» WHAT TO PRODUCE: Restate all the data exactly, so that each line is the same as before.

:::::

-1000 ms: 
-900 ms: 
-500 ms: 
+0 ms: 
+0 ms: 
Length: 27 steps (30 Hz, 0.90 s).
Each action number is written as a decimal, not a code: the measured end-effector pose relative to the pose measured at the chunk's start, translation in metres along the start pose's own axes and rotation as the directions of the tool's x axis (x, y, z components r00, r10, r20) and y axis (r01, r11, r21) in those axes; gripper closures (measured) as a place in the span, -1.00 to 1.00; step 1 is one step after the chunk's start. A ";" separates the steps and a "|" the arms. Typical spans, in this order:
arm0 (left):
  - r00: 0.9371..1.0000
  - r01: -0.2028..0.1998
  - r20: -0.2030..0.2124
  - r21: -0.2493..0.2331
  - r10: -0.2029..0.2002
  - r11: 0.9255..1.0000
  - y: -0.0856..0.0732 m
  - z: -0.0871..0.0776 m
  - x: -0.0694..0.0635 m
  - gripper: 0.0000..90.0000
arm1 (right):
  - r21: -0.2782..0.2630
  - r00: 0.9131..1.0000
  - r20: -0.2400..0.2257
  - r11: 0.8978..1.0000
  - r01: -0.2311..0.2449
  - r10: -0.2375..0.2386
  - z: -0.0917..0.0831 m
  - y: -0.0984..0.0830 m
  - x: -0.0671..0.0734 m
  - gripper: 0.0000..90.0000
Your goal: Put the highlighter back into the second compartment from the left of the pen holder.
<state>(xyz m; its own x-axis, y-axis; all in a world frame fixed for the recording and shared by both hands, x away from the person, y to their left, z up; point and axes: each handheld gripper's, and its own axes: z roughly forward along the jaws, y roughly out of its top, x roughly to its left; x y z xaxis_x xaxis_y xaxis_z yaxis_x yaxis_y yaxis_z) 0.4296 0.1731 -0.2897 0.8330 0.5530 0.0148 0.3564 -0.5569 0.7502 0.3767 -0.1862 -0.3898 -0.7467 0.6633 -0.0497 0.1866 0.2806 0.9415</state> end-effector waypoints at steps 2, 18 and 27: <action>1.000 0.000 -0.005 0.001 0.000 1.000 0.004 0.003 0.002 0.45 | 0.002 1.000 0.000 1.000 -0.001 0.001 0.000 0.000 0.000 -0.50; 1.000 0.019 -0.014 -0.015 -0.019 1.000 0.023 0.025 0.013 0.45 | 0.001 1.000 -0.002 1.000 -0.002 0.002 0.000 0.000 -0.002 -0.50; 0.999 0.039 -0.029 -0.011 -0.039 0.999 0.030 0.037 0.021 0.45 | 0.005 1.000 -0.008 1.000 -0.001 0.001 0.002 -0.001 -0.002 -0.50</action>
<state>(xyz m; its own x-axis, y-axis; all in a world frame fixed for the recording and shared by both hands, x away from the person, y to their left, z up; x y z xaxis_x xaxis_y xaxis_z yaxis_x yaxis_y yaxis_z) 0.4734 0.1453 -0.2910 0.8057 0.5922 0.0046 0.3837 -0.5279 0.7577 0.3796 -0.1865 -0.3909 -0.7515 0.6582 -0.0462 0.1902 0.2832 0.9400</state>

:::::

» SOLUTION TO THE PROBLEM:
-1000 ms: 
-900 ms: 
-500 ms: 
+0 ms: 
+0 ms: 
Length: 27 steps (30 Hz, 0.90 s).
Each action number is written as a decimal, not a code: the measured end-effector pose relative to the pose measured at the chunk's start, translation in metres along the start pose's own axes and rotation as the directions of the tool's x axis (x, y, z components r00, r10, r20) and y axis (r01, r11, r21) in those axes; gripper closures (measured) as a place in the span, -1.00 to 1.00; step 1 is one step after the chunk's start. A ";" separates the steps and a "|" the arms. Typical spans, in this order:
arm0 (left):
  - r00: 0.9371..1.0000
  - r01: -0.2028..0.1998
  - r20: -0.2030..0.2124
  - r21: -0.2493..0.2331
  - r10: -0.2029..0.2002
  - r11: 0.9255..1.0000
  - y: -0.0856..0.0732 m
  - z: -0.0871..0.0776 m
  - x: -0.0694..0.0635 m
  - gripper: 0.0000..90.0000
arm1 (right):
  - r21: -0.2782..0.2630
  - r00: 0.9131..1.0000
  - r20: -0.2400..0.2257
  - r11: 0.8978..1.0000
  - r01: -0.2311..0.2449
  - r10: -0.2375..0.2386
  - z: -0.0917..0.0831 m
  - y: -0.0984..0.0830 m
  - x: -0.0671..0.0734 m
  - gripper: 0.0000..90.0000
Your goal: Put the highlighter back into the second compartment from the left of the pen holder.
<state>(xyz m; its own x-axis, y-axis; all in a world frame fixed for the recording and shared by both hands, x away from the person, y to their left, z up; point and axes: each handheld gripper's, and its own axes: z roughly forward along the jaws, y roughly out of its top, x roughly to its left; x y z xaxis_x xaxis_y xaxis_z yaxis_x yaxis_y yaxis_z) 0.4296 0.1731 -0.2897 0.8330 0.5530 0.0148 0.3564 -0.5569 0.7502 0.3767 -0.1862 -0.3898 -0.7467 0.6633 -0.0497 0.1866 0.2806 0.9415</state> end-effector waypoints at steps 2, 18 and 27: <action>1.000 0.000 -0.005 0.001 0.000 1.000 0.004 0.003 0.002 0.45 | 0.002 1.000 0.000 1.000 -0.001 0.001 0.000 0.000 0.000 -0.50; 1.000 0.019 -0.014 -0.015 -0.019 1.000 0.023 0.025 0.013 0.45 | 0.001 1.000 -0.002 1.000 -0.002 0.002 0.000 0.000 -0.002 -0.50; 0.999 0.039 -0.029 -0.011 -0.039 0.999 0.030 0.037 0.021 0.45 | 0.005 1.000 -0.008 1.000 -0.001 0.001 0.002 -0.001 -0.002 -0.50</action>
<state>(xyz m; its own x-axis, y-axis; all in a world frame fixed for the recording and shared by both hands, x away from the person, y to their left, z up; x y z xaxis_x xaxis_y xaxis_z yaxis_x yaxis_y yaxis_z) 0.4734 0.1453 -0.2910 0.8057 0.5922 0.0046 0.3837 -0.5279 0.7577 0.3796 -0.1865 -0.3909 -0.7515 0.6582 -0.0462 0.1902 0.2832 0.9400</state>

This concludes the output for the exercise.